Bitte besuchen Sie Ihre lokale GROHE Webseite

 

Design-Prozess

People
Gutes Design bedeutet: Menschen verstehen. Es übersetzt die Bedürfnisse, Wünsche und Erwartungen des Nutzers so in ein Produkt oder eine Dienstleistung, dass die Verwendung Freude bereitet. Bei GROHE beginnt jede Design-Arbeit mit der Frage: „Was brauchen Menschen?“
Um dies zu beantworten, sammeln wir Informationen aus einer Vielzahl von Quellen, so zum Beispiel über unsere Zielgruppen. Dabei wenden wir modernste Analysemethoden an. Mit diesem Wissen können wir sowohl die geäußerten als auch die verborgenen Bedürfnisse unserer Kunden ermitteln. Genau an diesem Punkt beginnt der strukturierte Design-Prozess.
 

 

Trend Analysis
Wir investieren ein beträchtliches Maß an Zeit, um Trends zu verfolgen, zu identifizieren und zu untersuchen. Unser eigenes Design Team besucht die einflussreichsten internationalen Messen, Ausstellungen und Events auf allen Gebieten des Designs, der Einrichtung und der Architektur. Mit dieser Suche bleiben unsere Designer den aktuellen Trends im Lifestyle stets „auf der Spur“ und können die wichtigsten Entwicklungen sofort erkennen. Die Permanente Beobachtung, Analyse und Untersuchung der kulturellen Bezüge und ihrer Quellen erlaubt uns, künftige Trends des Konsumentenverhaltens vorauszusagen. 

 

Concept development
Das Design Team filtert von Beginn an in kreativen Workshops Ideen heraus und macht aus guten Konzepten hervorragende. Die Ideen werden von der Gruppe mit Zeichnungen und im Modellbau festgehalten und diskutiert. Durch diese Form der gemeinschaftlichen Visualisierung und Diskussion können Ideen sich entwickeln und entfalten, bevor sie in die erwünschte Richtung geführt werden. 

 

Evaluation
Konstruktive Design-Kritik ist für jeden Design-Prozess sehr wichtig. In vielen Diskussionsrunden werden Stärken ebenso wie Schwächen bewertet und Verbesserungspotenziale ermittelt.
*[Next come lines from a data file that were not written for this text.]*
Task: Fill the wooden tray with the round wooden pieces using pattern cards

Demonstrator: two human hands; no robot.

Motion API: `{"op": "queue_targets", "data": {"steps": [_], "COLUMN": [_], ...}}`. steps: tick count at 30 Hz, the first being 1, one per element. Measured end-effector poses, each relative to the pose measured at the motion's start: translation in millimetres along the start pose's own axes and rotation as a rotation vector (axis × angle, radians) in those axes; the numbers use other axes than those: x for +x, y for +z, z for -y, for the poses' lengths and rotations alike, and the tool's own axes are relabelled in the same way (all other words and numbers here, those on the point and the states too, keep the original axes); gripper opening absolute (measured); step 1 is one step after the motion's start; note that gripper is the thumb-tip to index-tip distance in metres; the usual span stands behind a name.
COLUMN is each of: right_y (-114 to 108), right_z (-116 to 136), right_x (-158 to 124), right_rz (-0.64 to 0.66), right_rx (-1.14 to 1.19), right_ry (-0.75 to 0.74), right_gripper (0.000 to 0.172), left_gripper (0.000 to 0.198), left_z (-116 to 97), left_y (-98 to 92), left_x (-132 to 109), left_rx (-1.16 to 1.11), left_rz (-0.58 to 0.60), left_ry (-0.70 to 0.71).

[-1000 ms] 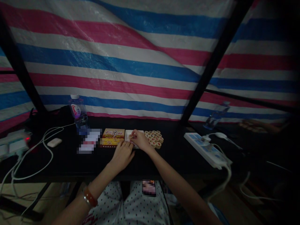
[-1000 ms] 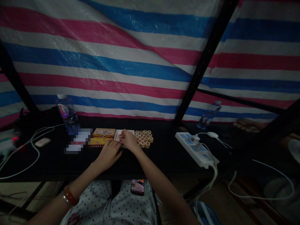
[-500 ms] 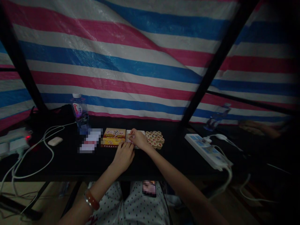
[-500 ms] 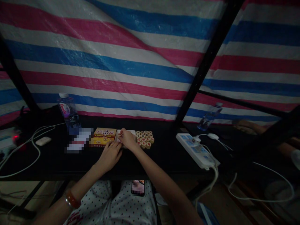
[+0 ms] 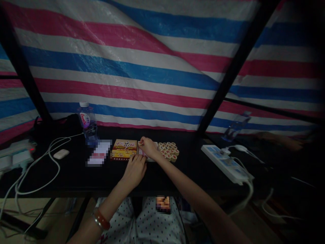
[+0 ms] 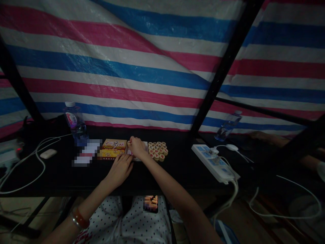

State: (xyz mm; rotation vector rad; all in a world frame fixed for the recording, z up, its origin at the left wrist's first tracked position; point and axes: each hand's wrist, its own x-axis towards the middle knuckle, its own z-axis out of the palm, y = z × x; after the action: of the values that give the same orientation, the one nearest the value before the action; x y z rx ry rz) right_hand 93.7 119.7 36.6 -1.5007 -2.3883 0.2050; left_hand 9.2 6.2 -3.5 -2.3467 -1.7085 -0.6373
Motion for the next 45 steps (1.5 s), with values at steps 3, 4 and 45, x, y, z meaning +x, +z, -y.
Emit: {"op": "queue_targets", "data": {"steps": [3,4,45], "right_y": [-19.1,-27.5,-19.4], "right_z": [-6.6,-12.1,-39.3], "right_x": [-11.4,-17.7,-12.8], "right_rz": [0.000,-0.013,-0.166], "right_rx": [0.040,0.078,0.393], "right_ry": [-0.074,-0.094,-0.088], "right_gripper": [0.024,0.027,0.024], "left_gripper": [0.026,0.027,0.026], "left_z": [0.7,0.9,3.4], "left_y": [0.8,1.1,0.6], "left_x": [-0.5,-0.8,-4.9], "left_rx": [-0.004,-0.004,0.061], "left_rz": [-0.017,-0.029,-0.125], "left_ry": [-0.003,-0.004,-0.168]}}
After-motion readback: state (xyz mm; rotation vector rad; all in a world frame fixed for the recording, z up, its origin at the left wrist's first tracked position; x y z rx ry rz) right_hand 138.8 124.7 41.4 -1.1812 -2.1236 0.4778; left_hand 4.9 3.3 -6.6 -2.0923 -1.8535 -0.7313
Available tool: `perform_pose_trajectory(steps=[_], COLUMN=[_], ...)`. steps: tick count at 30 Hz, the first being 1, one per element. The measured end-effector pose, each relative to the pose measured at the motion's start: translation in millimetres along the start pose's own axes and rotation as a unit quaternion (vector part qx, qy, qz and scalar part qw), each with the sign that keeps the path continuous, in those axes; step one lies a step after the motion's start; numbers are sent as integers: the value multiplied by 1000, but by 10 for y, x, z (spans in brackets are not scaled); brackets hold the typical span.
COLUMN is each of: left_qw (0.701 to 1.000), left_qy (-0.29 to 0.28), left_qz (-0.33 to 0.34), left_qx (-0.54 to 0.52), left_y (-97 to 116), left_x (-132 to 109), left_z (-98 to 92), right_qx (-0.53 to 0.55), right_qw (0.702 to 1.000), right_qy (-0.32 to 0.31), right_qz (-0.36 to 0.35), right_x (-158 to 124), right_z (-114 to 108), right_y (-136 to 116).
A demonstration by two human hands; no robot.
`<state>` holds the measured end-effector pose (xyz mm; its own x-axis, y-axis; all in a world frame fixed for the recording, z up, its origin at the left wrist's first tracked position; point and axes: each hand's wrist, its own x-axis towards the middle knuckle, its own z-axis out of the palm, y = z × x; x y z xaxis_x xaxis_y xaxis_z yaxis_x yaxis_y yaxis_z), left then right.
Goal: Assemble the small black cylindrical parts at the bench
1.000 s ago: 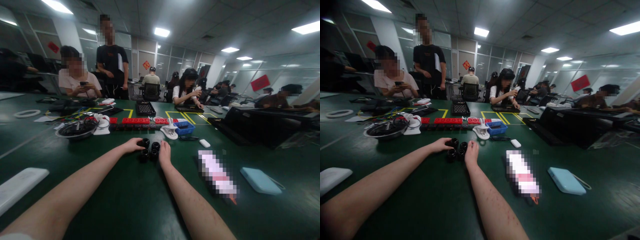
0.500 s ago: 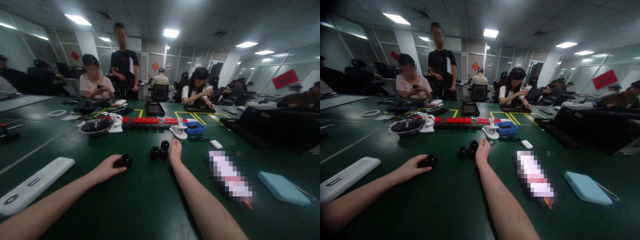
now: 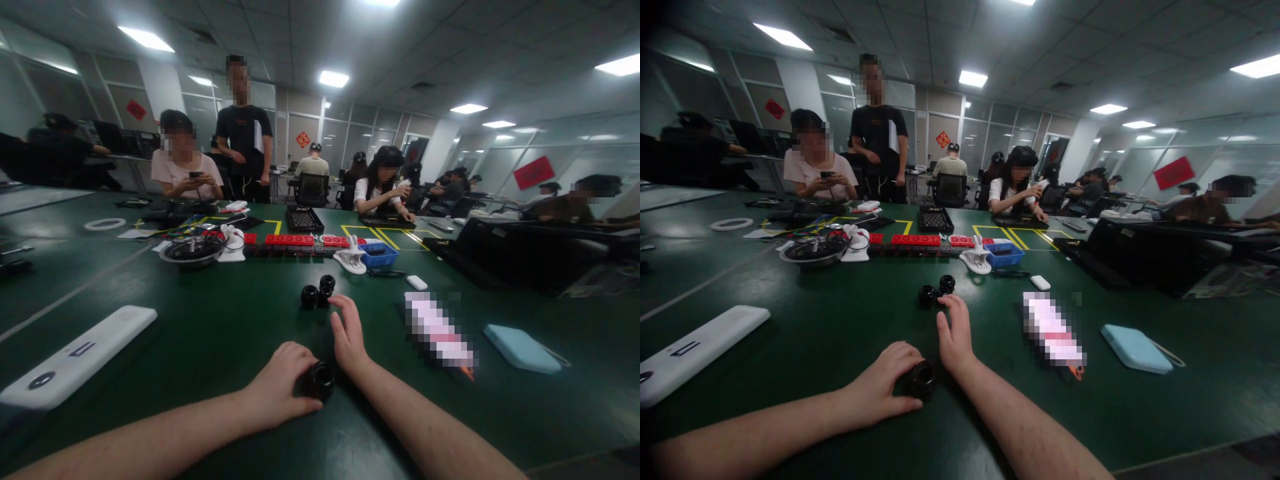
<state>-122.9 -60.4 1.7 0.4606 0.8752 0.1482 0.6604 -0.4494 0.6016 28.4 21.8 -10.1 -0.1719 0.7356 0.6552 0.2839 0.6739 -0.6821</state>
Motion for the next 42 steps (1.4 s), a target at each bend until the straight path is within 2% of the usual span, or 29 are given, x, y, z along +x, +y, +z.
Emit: perform_pose_trajectory(steps=[4, 9, 12, 15, 19, 26, 33, 36, 39, 42], left_qw=[999, 996, 995, 994, 993, 994, 997, 998, 999, 1000], left_qy=[31, 64, 61, 51, 58, 49, 46, 39, 29, 15], left_qz=[-11, -51, -73, -94, -104, -93, -58, -51, -34, -15], left_qx=[14, 18, 16, 14, 5, -10, -8, -8, -4, -6], left_y=[-124, -222, -238, -254, -280, -302, -328, -283, -244, -242], left_x=[110, 92, 97, 131, 157, 149, 145, 149, 151, 141], left_z=[42, 32, -6, -38, -36, -16, -15, -33, -49, -51], right_qx=[17, -35, -72, -73, -32, 11, -38, 41, 147, 110], right_qw=[997, 985, 969, 960, 960, 959, 971, 967, 949, 961], right_qy=[-77, -168, -231, -260, -263, -278, -196, -224, -267, -241], right_qz=[7, 27, 42, 71, 93, 58, 129, 110, 75, 80], right_x=[-179, -159, -149, -165, -186, -186, -209, -189, -149, -135], right_z=[-153, -169, -147, -129, -134, -186, -40, -61, -149, -200], right_y=[-109, -271, -356, -349, -264, -295, -302, -293, -310, -337])
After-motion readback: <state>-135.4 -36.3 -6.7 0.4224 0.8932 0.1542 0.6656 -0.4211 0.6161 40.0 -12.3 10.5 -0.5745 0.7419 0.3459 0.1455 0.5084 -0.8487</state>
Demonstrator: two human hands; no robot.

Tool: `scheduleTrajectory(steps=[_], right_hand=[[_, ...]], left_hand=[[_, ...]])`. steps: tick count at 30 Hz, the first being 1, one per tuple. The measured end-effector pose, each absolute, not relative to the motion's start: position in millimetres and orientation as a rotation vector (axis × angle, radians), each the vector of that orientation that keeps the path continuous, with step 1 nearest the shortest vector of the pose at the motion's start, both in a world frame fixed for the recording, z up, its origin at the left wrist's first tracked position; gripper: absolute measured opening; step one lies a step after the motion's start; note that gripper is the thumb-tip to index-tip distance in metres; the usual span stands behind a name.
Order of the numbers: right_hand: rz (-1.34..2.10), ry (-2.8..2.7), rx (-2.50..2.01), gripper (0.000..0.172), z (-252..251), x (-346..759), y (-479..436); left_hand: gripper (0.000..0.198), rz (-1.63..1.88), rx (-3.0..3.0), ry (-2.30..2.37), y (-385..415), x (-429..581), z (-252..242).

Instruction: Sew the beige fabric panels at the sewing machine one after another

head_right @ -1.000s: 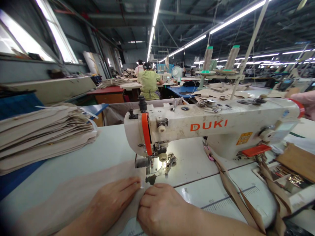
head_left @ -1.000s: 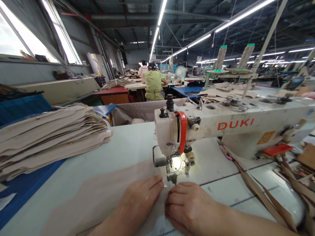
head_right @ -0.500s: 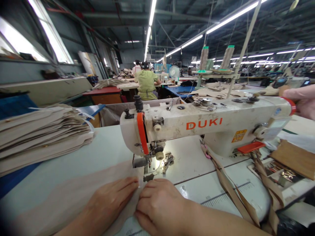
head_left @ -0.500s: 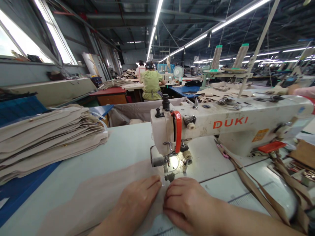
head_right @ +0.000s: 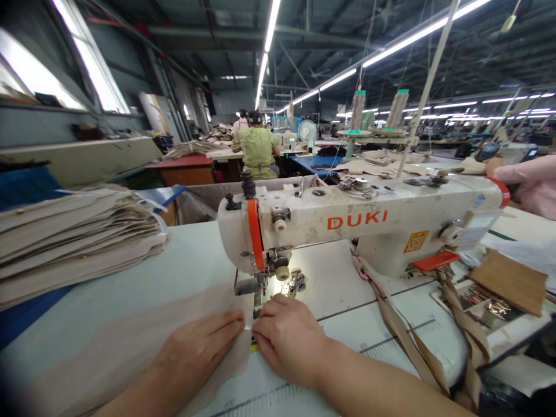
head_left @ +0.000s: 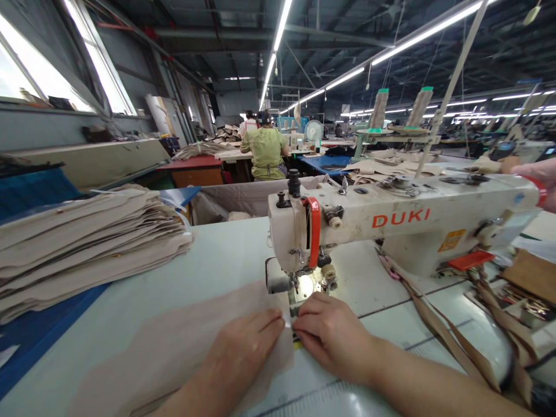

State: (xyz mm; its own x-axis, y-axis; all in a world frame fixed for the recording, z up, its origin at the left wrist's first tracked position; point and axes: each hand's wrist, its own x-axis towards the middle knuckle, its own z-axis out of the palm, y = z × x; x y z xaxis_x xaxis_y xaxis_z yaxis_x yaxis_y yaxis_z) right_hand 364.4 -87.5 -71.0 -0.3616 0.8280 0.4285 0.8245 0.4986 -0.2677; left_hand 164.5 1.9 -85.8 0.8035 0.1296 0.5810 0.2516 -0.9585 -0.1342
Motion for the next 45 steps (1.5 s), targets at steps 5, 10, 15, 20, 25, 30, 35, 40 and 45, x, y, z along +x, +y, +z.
scheduleTrajectory(steps=[5,10,15,20,25,30,35,40,45], right_hand=[[-0.009,-2.235,-1.357,0.021,-73,365,-85],[-0.029,-2.248,-1.368,0.019,-72,364,-84],[-0.013,-2.314,-1.465,0.014,-67,361,-84],[-0.016,-2.378,-1.555,0.010,-63,358,-86],[-0.027,-2.437,-1.560,0.013,-57,358,-85],[-0.125,-2.533,-1.524,0.016,-48,365,-78],[-0.187,-2.558,-1.446,0.012,-46,381,-68],[-0.225,-2.523,-1.418,0.013,-57,390,-64],[-0.244,-2.480,-1.437,0.012,-62,392,-61]], left_hand=[[0.041,-0.865,-2.787,-0.312,2,165,-86],[0.042,-0.890,-2.768,-0.327,0,167,-84],[0.045,-0.849,-2.753,-0.334,-1,168,-83],[0.042,-0.709,-2.764,-0.350,-6,156,-82],[0.037,-0.635,-2.811,-0.392,-9,148,-83],[0.040,-0.609,-2.859,-0.474,-4,158,-88],[0.038,-0.643,-2.892,-0.472,5,173,-89],[0.039,-0.624,-2.873,-0.441,11,180,-88],[0.038,-0.645,-2.920,-0.457,18,183,-90]])
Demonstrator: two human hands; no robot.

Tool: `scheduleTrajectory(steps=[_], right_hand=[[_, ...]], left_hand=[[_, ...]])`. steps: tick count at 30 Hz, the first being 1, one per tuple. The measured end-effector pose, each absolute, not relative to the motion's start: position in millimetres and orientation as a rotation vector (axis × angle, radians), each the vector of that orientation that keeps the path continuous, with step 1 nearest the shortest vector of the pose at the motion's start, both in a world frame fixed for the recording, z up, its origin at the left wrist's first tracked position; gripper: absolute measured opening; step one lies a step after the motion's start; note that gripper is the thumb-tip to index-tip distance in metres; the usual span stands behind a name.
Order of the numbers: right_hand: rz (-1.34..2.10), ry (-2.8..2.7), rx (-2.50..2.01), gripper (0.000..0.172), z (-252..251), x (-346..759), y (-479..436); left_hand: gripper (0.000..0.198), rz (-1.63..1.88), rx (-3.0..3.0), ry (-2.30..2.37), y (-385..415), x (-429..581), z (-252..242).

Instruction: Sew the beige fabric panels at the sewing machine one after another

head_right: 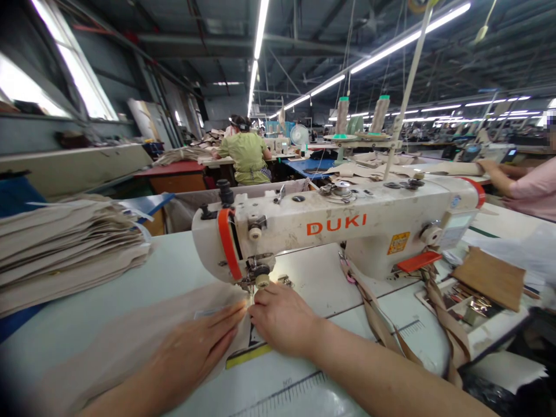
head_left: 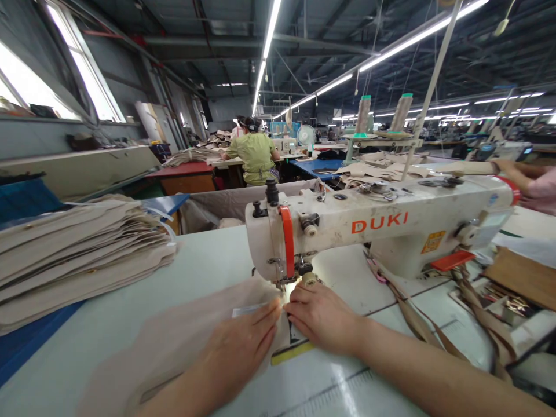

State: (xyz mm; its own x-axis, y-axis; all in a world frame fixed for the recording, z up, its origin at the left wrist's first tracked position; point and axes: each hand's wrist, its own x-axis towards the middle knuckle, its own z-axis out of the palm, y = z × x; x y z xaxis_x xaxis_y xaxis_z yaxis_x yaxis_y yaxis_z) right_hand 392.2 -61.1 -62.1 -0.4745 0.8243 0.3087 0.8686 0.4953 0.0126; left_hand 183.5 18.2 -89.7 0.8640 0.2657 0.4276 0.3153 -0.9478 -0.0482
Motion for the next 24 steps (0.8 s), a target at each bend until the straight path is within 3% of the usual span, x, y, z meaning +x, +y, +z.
scheduleTrajectory(steps=[24], right_hand=[[-0.259,-2.420,-1.441,0.016,-66.3,394.9,-57.2]], left_hand=[[0.039,-0.618,-2.923,-0.460,23.3,189.7,-84.5]])
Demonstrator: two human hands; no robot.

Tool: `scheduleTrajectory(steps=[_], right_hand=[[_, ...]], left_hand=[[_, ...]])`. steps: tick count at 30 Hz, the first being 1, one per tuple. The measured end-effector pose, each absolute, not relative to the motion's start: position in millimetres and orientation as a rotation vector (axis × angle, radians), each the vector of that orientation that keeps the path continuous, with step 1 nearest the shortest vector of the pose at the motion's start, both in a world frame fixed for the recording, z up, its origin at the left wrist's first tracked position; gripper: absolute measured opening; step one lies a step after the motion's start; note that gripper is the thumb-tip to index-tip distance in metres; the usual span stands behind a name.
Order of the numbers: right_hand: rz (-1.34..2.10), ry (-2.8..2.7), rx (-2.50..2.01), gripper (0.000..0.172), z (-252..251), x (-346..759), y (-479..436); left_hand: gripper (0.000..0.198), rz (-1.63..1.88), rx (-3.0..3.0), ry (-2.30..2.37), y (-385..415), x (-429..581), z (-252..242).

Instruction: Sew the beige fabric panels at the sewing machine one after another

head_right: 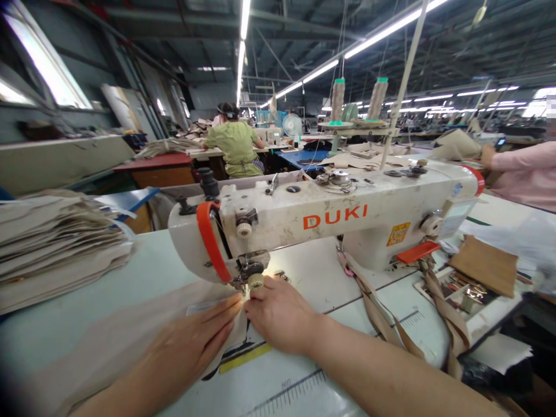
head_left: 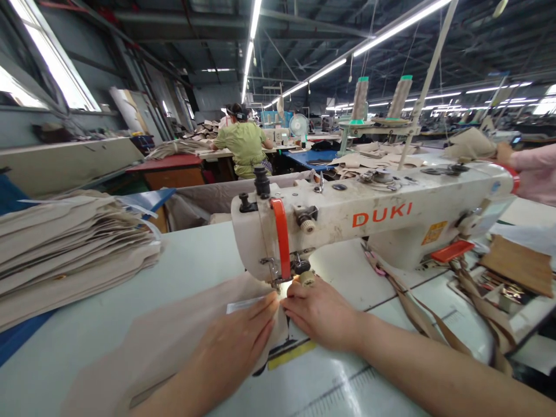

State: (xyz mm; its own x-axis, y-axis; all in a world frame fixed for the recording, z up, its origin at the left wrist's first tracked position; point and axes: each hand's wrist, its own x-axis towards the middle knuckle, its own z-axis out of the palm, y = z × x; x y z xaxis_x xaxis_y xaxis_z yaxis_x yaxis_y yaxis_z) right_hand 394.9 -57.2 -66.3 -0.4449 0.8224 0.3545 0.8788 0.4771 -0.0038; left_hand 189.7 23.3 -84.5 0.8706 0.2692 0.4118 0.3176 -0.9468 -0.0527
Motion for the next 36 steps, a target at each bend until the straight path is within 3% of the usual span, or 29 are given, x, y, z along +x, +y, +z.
scheduleTrajectory(steps=[18,27,32,34,36], right_hand=[[-0.257,-2.394,-1.458,0.015,-65,394,-62],[-0.208,-2.347,-1.224,0.015,-69,393,-69],[-0.172,-2.351,-1.167,0.020,-68,392,-74],[-0.177,-2.346,-1.188,0.022,-68,393,-75],[-0.182,-2.334,-1.195,0.024,-69,394,-75]], left_hand=[[0.036,-0.512,-2.902,-0.596,38,197,-81],[0.035,-0.574,-2.853,-0.469,-12,144,-74],[0.032,-0.881,-2.645,-0.763,-22,111,-52],[0.039,-0.878,-2.585,-0.872,-21,84,-52],[0.057,-0.760,-2.606,-0.912,-23,49,-67]])
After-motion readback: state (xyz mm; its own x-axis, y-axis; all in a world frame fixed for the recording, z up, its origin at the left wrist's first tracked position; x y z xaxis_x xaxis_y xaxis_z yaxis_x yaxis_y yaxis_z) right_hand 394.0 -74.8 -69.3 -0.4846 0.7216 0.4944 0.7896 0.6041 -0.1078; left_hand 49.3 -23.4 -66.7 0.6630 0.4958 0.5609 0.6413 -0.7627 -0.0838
Dieser objektive Prozess gewährleistet, dass das Design relevant bleibt. 

 

Three-dimensional Modeling
Mittels moderner Computerprogramme werden virtuelle Modelle geschaffen, mit denen die Einzelheiten eines Produkts schon frühzeitig im Design bearbeitet werden können. Sie verleihen dem Konzept mehr Wirklichkeitsnähe, erhöhen die Design-Qualität und reduzieren die Produktentwicklungszyklen. Diese vielschichtigen virtuellen Oberflächen können auch dazu dienen, hoch aufgelöste Renderings herzustellen. Oder sie werden direkt an die firmeneigenen Rapid-Prototyping-Anlagen weitergeleitet, um reale, greifbare Modelle herzustellen. 

 

Model making
Am besten lässt sich ein Design-Konzept bewerten, wenn es als lebensgroßes Modell umgesetzt wurde. So lassen sich Ergonomie und Oberflächenbeschaffenheit am genauesten untersuchen. Zwei verschiedene Modellarten werden hergestellt: Das vorläufige „weiche“ Modell – häufig aus festem Schaumstoff – gibt Auskunft über die Größenverhältnisse und Proportionen. An dieser Stelle wird das Design von Hand überarbeitet und verfeinert, um auch die Haptik besser einschätzen und verbessern zu können. Das spätere „harte“ Modell ist in seinem Aussehen und der Exaktheit nicht mehr vom fertigen Produkt zu unterscheiden. Es dient der letztendlichen Bewertung, bevor ein echter Prototyp angefertigt wird.  

 

Product
Am Ende des Prozesses entsteht ein Produkt, das perfekt funktioniert und gleichermaßen ästhetisch wie ergonomisch gefällt. Perfekt ausgeglichen in Technik, Qualität und Design.